Una volta che l’animale (o l’organismo unicellulare) cade nella trappola e viene definitivamente catturato, la pianta si prepara a digerirlo e questo processo varia da specie a specie…esistono, infatti, piante carnivore che utilizzano enzimi per svolgere questa attività ma ci sono anche specie che affidano questo compito a colonie di batteri, semplificando il lavoro e limitandosi ad assorbire i prodotti della digestione batterica (questo accade nelle specie che non possiedono gli enzimi adatti alla digestione della preda); queste differenze nelle modalità di assunzione dei nutrienti definiscono quindi un livello di “carnivorosità”.

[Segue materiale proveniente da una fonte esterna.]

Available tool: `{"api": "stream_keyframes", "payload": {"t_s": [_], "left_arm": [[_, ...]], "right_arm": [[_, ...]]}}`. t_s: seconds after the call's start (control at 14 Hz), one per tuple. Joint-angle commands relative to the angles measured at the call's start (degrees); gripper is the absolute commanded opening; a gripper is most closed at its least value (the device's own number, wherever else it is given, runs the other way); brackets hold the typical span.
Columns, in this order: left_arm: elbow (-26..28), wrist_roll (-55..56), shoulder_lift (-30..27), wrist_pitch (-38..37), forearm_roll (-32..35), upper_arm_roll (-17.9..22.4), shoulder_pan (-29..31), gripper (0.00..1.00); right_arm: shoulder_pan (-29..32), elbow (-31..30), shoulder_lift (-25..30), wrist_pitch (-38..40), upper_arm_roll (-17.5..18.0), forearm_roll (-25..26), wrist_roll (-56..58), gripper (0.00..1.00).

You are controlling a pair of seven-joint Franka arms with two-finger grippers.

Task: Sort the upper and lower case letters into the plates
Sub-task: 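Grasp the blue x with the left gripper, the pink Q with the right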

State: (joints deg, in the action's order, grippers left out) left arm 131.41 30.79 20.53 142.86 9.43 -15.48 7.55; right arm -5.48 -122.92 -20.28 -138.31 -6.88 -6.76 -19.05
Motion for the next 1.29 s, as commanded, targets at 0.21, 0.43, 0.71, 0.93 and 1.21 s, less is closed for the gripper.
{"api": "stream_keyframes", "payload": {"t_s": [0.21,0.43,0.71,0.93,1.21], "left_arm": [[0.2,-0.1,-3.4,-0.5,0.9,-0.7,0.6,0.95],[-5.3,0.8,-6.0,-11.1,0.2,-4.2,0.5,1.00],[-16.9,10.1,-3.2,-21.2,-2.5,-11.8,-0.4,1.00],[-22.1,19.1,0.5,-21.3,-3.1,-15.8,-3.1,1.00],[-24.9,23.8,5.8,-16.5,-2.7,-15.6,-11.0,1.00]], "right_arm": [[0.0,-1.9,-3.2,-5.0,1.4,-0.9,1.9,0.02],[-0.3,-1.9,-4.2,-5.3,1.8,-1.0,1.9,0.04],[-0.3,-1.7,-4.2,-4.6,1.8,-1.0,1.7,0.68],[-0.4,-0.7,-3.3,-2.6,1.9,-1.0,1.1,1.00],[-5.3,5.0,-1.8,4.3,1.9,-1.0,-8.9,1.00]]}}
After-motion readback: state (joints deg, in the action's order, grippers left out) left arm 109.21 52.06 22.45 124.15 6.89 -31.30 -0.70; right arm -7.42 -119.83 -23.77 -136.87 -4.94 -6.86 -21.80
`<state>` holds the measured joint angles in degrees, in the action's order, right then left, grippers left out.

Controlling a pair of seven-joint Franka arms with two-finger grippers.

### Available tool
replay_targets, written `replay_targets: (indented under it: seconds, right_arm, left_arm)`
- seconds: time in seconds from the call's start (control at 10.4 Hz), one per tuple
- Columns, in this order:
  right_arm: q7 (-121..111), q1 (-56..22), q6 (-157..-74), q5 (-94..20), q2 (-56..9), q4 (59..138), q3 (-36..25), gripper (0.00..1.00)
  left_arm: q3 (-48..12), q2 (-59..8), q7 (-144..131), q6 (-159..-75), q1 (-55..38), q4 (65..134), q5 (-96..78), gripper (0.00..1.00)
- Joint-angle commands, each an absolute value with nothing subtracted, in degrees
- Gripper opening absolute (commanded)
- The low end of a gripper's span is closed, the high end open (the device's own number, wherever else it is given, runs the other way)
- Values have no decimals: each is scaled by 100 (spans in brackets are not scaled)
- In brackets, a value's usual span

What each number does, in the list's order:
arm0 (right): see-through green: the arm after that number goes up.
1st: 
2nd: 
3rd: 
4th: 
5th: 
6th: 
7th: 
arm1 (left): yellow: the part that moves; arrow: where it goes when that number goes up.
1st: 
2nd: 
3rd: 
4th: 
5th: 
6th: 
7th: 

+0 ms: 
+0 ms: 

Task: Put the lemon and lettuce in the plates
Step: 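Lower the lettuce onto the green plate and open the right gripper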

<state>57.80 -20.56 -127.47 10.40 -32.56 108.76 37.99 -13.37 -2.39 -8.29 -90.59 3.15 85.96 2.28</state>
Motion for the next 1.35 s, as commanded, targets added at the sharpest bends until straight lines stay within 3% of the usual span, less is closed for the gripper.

Pensando a queste piante viene subito in mente qualche posto esotico e selvaggio, ma per fortuna, per vedere da vicino come vivono o come funzionano le loro trappole, basta acquistarne una in un negozio ben fornito; ebbene sì, perché vengono normalmente commercializzate un buon numero di specie di piante carnivore, sebbene abbiano bisogno di particolari cure e attenzioni (come ad esempio il tipo di suolo utilizzato e altri parametri per loro importanti). Esistono in commercio, infatti, specie più adatte ai neofiti e specie consigliate a persone più esperte nella cura di queste piante.

Ne avete mai avuta una? Ne avete mai vista una in azione?

Gli specialisti del settore consigliano di informarsi molto bene prima dell’acquisto di una pianta carnivora, per essere sin da subito preparati alle loro esigenze; come già detto, molte specie sono facilmente acquistabili, sia online che in vivai o fioristi forniti…l’importante è consultare qualcuno che vi sappia indirizzare verso la specie giusta con la quale iniziare!